Creates 1-dimensional, 2-dimensional and 3-dimensional tables using the table function in native R.

Usage

ds.table(
  rvar = NULL,
  cvar = NULL,
  stvar = NULL,
  report.chisq.tests = FALSE,
  exclude = NULL,
  useNA = "always",
  suppress.chisq.warnings = FALSE,
  table.assign = FALSE,
  newobj = NULL,
  datasources = NULL,
  force.nfilter = NULL
)

Arguments

`rvar`	is a character string (in inverted commas) specifying the name of the variable defining the rows in all of the 2 dimensional tables that form the output. Please see 'details' above for more information about one-dimensional tables when a variable name is provided by <rvar> but <cvar> and <stvar> are both NULL
`cvar`	is a character string specifying the name of the variable defining the columns in all of the 2 dimensional tables that form the output.
`stvar`	is a character string specifying the name of the variable that indexes the separate two dimensional tables in the output if the call specifies a 3 dimensional table.
`report.chisq.tests`	if TRUE, chi-squared tests are applied to every 2 dimensional table in the output and reported as "chisq.test_table.name". Default = FALSE.
`exclude`	this argument is passed through to the table function in native R which is called by tableDS. The help for table in native R indicates that 'exclude' specifies any levels that should be deleted for all factors in rvar, cvar or stvar. If the <exclude> argument does not include NA and if the <useNA> argument is not specified, it implies <useNA> = "always" in DataSHIELD. If you read the help for table in native R including the 'details' and the 'examples' (particularly 'd.patho') you will see that the response of table to different combinations of the <exclude> and <useNA> arguments can be non-intuitive. This is particularly so if there is more than one type of missing (e.g. missing by observation as well as missing because of an NaN response to a mathematical function - such as log(-3.0)). In DataSHIELD, if you are in one of these complex settings (which should not be very common) and you cannot interpret the output that has been approached you might try: (1) making sure that the variable producing the strange results is of class factor rather than integer or numeric - although integers and numerics are coerced to factors by ds.table they can occasionally behave less well when the NA setting is complex; (2) specify both an <exclude> argument e.g. exclude = c("NaN","3") and a <useNA> argument e.g. useNA= "no"; (3) if you are excluding multiple levels e.g exclude = c("NA","3") then you can reduce this to one e.g. exclude = c("NA") and then remove the 3s by deleting rows of data, or converting the 3s to a different value.
`useNA`	this argument is passed through to the table function in native R which is called by tableDS. In DataSHIELD, this argument can take two values: "no" or "always" which indicate whether to include NA values in the table.
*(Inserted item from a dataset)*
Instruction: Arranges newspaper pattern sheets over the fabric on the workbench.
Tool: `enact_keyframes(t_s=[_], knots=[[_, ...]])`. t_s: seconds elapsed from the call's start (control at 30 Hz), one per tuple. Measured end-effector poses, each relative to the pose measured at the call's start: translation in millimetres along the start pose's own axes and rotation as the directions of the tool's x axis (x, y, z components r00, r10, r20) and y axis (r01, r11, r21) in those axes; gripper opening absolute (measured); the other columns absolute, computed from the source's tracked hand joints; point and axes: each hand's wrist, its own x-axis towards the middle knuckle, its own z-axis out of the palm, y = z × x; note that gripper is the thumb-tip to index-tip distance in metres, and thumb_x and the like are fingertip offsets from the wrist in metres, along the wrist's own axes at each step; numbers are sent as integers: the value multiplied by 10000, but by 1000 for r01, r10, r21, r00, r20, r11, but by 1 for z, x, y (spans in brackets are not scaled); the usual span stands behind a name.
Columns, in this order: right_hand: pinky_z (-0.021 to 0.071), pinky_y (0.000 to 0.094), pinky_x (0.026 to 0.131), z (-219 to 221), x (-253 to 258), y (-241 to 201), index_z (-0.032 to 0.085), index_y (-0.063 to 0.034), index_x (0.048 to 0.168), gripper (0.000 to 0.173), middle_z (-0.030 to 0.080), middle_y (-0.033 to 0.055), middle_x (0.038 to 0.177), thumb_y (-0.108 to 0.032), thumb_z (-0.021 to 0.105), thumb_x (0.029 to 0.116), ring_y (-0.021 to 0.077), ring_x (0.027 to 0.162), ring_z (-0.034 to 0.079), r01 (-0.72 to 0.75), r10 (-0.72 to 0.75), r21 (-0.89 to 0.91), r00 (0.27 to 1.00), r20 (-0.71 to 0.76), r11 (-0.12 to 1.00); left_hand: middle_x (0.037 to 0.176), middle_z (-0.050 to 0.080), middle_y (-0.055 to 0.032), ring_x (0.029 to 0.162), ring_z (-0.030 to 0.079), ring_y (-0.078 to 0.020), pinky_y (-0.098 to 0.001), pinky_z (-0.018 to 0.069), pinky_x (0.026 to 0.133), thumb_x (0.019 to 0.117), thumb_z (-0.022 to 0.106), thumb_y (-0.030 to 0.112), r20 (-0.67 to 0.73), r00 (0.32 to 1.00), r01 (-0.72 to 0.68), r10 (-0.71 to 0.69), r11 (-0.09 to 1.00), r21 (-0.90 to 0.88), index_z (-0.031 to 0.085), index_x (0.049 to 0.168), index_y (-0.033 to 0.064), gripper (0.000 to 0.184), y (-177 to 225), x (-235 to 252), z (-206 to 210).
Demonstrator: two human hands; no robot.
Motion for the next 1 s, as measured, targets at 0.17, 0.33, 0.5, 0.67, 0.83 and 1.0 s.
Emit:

For further information, please see the help for the <exclude> argument (above) and/or the help for the table function in native R. Default value is set to "always".
`suppress.chisq.warnings`	if set to TRUE, the default warnings are suppressed that would otherwise be produced by the table function in native R whenever an expected cell count in one or more cells is less than 5. Default is FALSE. Further details can be found under 'details' and the help provided for the <report.chisq.tests> argument (above).
`table.assign`	is a Boolean argument set by default to FALSE. If it is FALSE the ds.table function acts as a standard aggregate function - it returns the table that is specified in its call to the clientside where it can be visualised and worked with by the analyst. But if <table.assign> is TRUE, the same table object is also written to the serverside. As explained under 'details' (above), this may be useful when some elements of a table need to be used to drive forward the overall analysis (e.g. to help select individuals for an analysis sub-sample), but the required table cannot be visualised or returned to the clientside because it fails disclosure rules.
`newobj`	this a character string providing a name for the output table object to be written to the serverside if <table.assign> is TRUE. If no explicit name for the table object is specified, but <table.assign> is nevertheless TRUE, the name for the serverside table object defaults to `table.newobj`.
`datasources`	a list of `DSConnection-class` objects obtained after login. If the <datasources> the default set of connections will be used: see datashield.connections_default. If the <datasources> is to be specified, it should be set without inverted commas: e.g. datasources=connections.em or datasources=default.connections. If you wish to apply the function solely to e.g. the second connection server in a set of three, the argument can be specified as: e.g. datasources=connections.em[2]. If you wish to specify the first and third connection servers in a set you specify: e.g. datasources=connections.em[c(1,3)].
`force.nfilter`	if <force.nfilter> is non-NULL it must be specified as a positive integer represented as a character string: e.g. "173". This the has the effect of the standard value of 'nfilter.tab' (often 1, 3, 5 or 10 depending what value the data custodian has selected for this particular data set), to this new value (here, 173). CRUCIALLY, the ds.table function only allows the standard value to be INCREASED. So if the standard value has been set as 5 (as one of the R options set in the serverside connection), "6" and "4981" would be allowable values for the <force.nfilter> argument but "4" or "1" would not. The purpose of this argument is for the user or developer to force the table to fail the disclosure control tests so the he/she can see what then happens and check that it is behaving as anticipated/hoped.

Details

The ds.table function selects numeric, integer or factor variables on the serverside which define a contingency table with up to three dimensions. The native R table function basically operates on factors and if variables are specified that are integers or numerics they are first coerced to factors. If the 1-dimensional, 2-dimensional or 3-dimensional table generated from a given study satisfies appropriate disclosure-control criteria it can be returned directly to the clientside where it is presented as a study-specific table and is also included in a combined table across all studies.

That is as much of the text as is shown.